WASHINGTON, D.C. – More than a dozen state lawmakers and activists in the U.S. — including actor Cynthia Nixon from Sex and the City — have started a hunger strike calling for a permanent ceasefire in Gaza.
The five state lawmakers taking part in the hunger strike beginning Monday are Delaware State Rep. Madinah Wilson-Anton, New York Rep. Zohran Mamdani, Oklahoma Rep. Mauree Turner, Virginia Rep. Sam Rasoul and Michigan State Rep. Abraham Aiyash (D-Hamtramck). They are joined by Nixon and various faith and community leaders.
Time reports the strike has been going on since Monday, when a group of activists and other state lawmakers from across the country began protesting outside of the White House.
Mamdani and Wilson-Anton are among the half dozen participants committed to avoiding food for five days. The rest will fast for less than five days. When Wilson-Anton — the Delaware lawmaker — received a call from Mamdani in New York asking if she would consider taking part in a hunger strike, she started crying. She had already been active on social media and participated in protests, but she says she still felt helpless.
“I wanted to do something else but I just didn’t know what,” she said.
She said she hopes the hunger strike will “bring attention to the fact that the U.S. government, our president and our congressional leaders are funding this policy of starvation.”
“We send American taxpayer money to bomb communities in Gaza and I don’t think our president is using his leverage to the extent that he could to bring about a permanent ceasefire,” she said. “We’re seeing the impact of that, which is no food, no water.”
Actor and activist Nixon participated in the hunger strike for two days. She is one of more than 260 artists who previously signed an open letter calling for President Biden and Congress to commit to a ceasefire. Speaking at a press conference outside the White House on Monday, she spoke of high civilian casualties in Gaza.
“None of this is normal,” she said. “None of this is routine and none of this can be allowed to continue.”
Those taking part in the hunger strike say that the U.S. should reflect on its unwavering support to Israel and that a pause is insufficient.
“The United States is not simply a witness to this genocide. It’s an actor in this genocide,” said Mamdani, the New York assembly member. “We are starving ourselves in front of the White House to show President Biden the consequences of his actions. This is what he’s doing to Palestinians. it is time that he sees at his doorstep, what it means to support policies such as these.”
Aiyash said goals include calling attention to the humanitarian crisis in Gaza and giving more time for aid to be delivered.

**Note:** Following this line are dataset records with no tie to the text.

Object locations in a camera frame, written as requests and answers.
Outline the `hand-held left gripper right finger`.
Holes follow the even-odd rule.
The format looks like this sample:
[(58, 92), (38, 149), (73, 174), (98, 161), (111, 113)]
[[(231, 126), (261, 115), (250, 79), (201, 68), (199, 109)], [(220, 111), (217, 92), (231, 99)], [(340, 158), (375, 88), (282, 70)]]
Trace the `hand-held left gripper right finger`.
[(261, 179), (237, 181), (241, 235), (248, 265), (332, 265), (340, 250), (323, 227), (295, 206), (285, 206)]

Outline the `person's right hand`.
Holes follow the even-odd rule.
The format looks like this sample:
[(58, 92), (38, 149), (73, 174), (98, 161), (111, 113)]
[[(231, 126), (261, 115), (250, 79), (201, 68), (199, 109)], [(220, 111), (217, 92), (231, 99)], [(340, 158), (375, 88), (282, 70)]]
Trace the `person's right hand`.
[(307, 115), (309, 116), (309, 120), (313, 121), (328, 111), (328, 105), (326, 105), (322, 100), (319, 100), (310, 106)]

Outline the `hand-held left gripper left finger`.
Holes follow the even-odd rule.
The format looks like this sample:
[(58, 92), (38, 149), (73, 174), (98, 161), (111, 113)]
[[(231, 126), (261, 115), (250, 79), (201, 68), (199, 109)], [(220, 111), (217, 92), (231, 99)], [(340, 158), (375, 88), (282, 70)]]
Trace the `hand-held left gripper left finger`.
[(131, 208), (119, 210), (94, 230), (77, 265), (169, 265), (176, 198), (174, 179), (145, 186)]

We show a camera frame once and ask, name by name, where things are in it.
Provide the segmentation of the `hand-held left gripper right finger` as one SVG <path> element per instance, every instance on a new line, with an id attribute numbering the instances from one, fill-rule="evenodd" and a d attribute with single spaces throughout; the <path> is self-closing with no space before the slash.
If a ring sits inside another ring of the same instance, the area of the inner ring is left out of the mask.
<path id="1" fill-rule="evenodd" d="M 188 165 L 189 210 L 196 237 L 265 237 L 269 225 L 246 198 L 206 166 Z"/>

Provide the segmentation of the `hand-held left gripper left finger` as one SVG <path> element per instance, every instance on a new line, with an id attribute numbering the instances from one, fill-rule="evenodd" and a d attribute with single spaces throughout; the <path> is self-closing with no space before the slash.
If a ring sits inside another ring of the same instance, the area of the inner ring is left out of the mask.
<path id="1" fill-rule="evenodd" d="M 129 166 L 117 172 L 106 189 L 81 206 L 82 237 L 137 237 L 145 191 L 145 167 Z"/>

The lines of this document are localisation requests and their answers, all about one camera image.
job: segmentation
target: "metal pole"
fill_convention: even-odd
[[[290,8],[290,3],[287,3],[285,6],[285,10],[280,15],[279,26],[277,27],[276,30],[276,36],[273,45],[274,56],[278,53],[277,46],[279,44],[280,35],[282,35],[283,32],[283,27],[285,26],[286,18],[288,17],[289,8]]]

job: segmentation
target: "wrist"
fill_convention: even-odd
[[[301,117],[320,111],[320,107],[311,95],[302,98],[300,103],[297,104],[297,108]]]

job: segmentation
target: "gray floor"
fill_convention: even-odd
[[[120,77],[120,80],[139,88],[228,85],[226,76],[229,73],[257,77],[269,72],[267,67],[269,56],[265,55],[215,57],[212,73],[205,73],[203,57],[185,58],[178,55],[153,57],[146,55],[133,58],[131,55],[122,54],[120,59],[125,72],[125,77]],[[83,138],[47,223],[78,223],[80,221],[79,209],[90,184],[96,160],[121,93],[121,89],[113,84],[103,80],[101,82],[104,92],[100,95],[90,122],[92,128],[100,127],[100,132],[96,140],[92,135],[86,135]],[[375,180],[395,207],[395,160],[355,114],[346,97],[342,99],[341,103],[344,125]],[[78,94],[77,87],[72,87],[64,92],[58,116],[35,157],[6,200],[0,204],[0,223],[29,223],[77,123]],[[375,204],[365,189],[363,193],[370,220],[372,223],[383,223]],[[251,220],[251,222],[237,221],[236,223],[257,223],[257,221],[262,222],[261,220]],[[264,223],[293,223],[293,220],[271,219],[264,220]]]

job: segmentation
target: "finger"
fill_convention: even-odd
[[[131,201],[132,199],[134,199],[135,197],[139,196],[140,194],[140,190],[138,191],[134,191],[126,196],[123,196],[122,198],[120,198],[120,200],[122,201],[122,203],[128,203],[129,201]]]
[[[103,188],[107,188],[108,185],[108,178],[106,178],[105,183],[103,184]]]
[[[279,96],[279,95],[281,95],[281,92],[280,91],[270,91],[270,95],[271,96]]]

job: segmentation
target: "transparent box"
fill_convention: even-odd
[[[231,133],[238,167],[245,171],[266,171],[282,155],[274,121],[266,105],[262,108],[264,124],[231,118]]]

“It’s incredibly painful to see that, despite the stopping of bombs right now, folks are under crumbling infrastructure,” Aiyash told reporters Tuesday. “Folks are under no running water, no access to food, no access to electricity.”
Aiyash is entering the hunger strike for its final two days, only having water, Gatorade and black coffee, he said. The strike is scheduled to end Friday.
According to a Reuters/Ipsos poll released on Nov. 15, 68 percent of all American voters support a cease-fire in Gaza, saying that “Israel should call a cease-fire and try to negotiate.”
Sumaya Awad, an activist, writer and director of strategy and communications at the Adalah Justice Project, said the Biden administration is not listening to what the majority of Americans say.
“Poll after poll shows that the vast majority of Americans across party lines support a cease-fire,” she said, adding that they want the U.S. government to call for a permanent cease-fire.
“The reason we’re doing a hunger strike, that we’re employing this tactic, is because we feel like he has not listened to the hundreds of thousands of Americans that have taken on all sorts of types of protests across the country,” she added.